* **Brief**
Write the whole listing out again, word for word.
-*-
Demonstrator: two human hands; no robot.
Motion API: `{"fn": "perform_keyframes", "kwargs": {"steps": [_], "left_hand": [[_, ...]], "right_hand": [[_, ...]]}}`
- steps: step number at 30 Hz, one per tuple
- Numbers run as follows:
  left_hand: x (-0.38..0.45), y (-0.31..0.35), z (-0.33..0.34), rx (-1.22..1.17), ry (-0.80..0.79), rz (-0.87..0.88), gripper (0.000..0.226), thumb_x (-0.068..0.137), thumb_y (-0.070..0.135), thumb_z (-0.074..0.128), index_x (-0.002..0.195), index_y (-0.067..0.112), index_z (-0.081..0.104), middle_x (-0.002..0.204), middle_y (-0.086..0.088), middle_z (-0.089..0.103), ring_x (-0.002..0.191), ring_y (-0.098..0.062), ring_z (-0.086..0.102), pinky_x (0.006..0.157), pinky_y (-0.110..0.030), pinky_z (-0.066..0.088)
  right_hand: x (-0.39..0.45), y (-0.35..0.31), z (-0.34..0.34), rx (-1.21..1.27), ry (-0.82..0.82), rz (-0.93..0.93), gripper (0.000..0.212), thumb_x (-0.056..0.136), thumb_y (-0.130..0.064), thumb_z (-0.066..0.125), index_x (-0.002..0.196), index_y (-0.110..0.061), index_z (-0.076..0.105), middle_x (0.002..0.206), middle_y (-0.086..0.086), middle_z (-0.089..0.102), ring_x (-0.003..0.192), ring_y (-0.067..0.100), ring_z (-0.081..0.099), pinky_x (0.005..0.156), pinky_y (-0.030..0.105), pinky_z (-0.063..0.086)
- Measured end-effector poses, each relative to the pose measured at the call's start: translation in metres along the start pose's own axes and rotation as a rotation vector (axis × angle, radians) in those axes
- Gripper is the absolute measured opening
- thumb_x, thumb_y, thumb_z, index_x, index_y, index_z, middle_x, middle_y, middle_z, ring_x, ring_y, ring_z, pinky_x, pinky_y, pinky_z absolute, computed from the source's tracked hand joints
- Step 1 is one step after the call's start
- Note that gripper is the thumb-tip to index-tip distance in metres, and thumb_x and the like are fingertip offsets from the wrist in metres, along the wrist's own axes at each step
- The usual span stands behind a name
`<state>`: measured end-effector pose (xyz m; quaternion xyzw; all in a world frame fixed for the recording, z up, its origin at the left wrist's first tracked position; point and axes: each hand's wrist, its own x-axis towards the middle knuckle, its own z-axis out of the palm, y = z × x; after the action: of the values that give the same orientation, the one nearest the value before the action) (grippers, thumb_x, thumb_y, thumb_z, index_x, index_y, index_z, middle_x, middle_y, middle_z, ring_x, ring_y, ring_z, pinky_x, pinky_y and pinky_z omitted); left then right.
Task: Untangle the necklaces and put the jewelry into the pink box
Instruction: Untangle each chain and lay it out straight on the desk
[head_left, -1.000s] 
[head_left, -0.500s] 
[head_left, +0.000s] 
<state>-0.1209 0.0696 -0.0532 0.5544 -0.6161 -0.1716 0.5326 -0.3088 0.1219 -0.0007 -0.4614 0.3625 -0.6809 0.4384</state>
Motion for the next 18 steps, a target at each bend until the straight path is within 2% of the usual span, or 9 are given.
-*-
* **Response to the exercise**
Demonstrator: two human hands; no robot.
Motion API: `{"fn": "perform_keyframes", "kwargs": {"steps": [_], "left_hand": [[_, ...]], "right_hand": [[_, ...]]}}`
- steps: step number at 30 Hz, one per tuple
- Numbers run as follows:
  left_hand: x (-0.38..0.45), y (-0.31..0.35), z (-0.33..0.34), rx (-1.22..1.17), ry (-0.80..0.79), rz (-0.87..0.88), gripper (0.000..0.226), thumb_x (-0.068..0.137), thumb_y (-0.070..0.135), thumb_z (-0.074..0.128), index_x (-0.002..0.195), index_y (-0.067..0.112), index_z (-0.081..0.104), middle_x (-0.002..0.204), middle_y (-0.086..0.088), middle_z (-0.089..0.103), ring_x (-0.002..0.191), ring_y (-0.098..0.062), ring_z (-0.086..0.102), pinky_x (0.006..0.157), pinky_y (-0.110..0.030), pinky_z (-0.066..0.088)
  right_hand: x (-0.39..0.45), y (-0.35..0.31), z (-0.34..0.34), rx (-1.21..1.27), ry (-0.82..0.82), rz (-0.93..0.93), gripper (0.000..0.212), thumb_x (-0.056..0.136), thumb_y (-0.130..0.064), thumb_z (-0.066..0.125), index_x (-0.002..0.196), index_y (-0.110..0.061), index_z (-0.076..0.105), middle_x (0.002..0.206), middle_y (-0.086..0.086), middle_z (-0.089..0.102), ring_x (-0.003..0.192), ring_y (-0.067..0.100), ring_z (-0.081..0.099), pinky_x (0.005..0.156), pinky_y (-0.030..0.105), pinky_z (-0.063..0.086)
- Measured end-effector poses, each relative to the pose measured at the call's start: translation in metres along the start pose's own axes and rotation as a rotation vector (axis × angle, radians) in those axes
- Gripper is the absolute measured opening
- thumb_x, thumb_y, thumb_z, index_x, index_y, index_z, middle_x, middle_y, middle_z, ring_x, ring_y, ring_z, pinky_x, pinky_y, pinky_z absolute, computed from the source's tracked hand joints
- Step 1 is one step after the call's start
- Note that gripper is the thumb-tip to index-tip distance in metres, and thumb_x and the like are fingertip offsets from the wrist in metres, along the wrist's own axes at each step
- The usual span stands behind a name
`<state>`: measured end-effector pose (xyz m; quaternion xyzw; all in a world frame fixed for the recording, z up, its origin at the left wrist's first tracked position; point and axes: each hand's wrist, its own x-axis towards the middle knuckle, its own z-axis out of the palm, y = z × x; after the action: of the values that give the same orientation, the one nearest the value before the action) (grippers, thumb_x, thumb_y, thumb_z, index_x, index_y, index_z, middle_x, middle_y, middle_z, ring_x, ring_y, ring_z, pinky_x, pinky_y and pinky_z omitted); left then right.
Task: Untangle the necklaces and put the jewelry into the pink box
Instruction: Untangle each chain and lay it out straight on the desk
[head_left, -1.000s] 
[head_left, -0.500s] 
[head_left, +0.000s] 
<state>-0.1209 0.0696 -0.0532 0.5544 -0.6161 -0.1716 0.5326 -0.3088 0.1219 -0.0007 -0.4614 0.3625 -0.6809 0.4384</state>
Motion for the next 18 steps, a target at each bend until the straight path is within 2% of the usual span, or 9 are given.

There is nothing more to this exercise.